Task to carry out:
For the material below, output exactly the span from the line with "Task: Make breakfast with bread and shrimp" to the line with "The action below", including both, and nothing besides.

Data excerpt:

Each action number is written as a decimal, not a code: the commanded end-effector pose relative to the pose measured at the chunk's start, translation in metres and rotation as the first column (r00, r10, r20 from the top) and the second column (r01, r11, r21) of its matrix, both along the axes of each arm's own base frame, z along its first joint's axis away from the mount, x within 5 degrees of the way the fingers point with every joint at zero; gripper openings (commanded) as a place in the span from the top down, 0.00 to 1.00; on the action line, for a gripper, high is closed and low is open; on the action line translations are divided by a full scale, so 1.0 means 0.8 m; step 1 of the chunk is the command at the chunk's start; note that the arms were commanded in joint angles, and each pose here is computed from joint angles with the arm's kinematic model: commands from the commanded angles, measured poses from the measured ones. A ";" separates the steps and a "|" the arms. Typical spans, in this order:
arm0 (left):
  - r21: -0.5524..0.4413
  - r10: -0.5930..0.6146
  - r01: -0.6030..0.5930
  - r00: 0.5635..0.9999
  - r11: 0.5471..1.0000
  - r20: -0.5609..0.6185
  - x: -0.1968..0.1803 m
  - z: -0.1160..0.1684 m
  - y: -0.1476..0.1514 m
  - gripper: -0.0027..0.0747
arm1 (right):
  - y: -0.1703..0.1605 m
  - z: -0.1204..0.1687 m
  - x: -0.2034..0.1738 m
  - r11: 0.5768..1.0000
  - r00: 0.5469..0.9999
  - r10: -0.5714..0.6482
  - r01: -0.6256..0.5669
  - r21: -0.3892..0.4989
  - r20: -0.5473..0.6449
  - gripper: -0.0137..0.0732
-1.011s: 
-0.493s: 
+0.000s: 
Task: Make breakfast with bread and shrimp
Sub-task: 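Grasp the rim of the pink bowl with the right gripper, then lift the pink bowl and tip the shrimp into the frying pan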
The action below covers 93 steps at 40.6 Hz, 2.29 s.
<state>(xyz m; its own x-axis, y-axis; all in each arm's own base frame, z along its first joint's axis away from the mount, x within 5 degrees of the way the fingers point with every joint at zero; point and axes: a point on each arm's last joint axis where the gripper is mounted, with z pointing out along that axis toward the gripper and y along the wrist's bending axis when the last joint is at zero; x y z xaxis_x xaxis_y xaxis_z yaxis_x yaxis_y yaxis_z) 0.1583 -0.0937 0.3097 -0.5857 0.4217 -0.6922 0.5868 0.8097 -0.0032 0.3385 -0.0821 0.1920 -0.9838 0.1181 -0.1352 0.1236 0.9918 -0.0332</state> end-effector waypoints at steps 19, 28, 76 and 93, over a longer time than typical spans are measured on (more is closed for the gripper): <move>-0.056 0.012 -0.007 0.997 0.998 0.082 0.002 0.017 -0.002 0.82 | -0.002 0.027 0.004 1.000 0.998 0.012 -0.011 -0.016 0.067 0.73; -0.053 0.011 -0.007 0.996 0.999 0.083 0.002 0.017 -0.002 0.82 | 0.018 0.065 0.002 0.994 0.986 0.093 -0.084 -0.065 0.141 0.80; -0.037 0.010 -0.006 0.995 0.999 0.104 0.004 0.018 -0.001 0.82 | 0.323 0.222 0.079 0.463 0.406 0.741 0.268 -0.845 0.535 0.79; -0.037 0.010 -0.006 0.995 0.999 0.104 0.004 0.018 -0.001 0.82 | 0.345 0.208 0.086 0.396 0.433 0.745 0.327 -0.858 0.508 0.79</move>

Answer area:
Task: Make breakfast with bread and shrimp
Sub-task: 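Grasp the rim of the pink bowl with the right gripper, then lift the pink bowl and tip the shrimp into the frying pan
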The action below covers 93 steps at 40.6 Hz, 2.29 s.

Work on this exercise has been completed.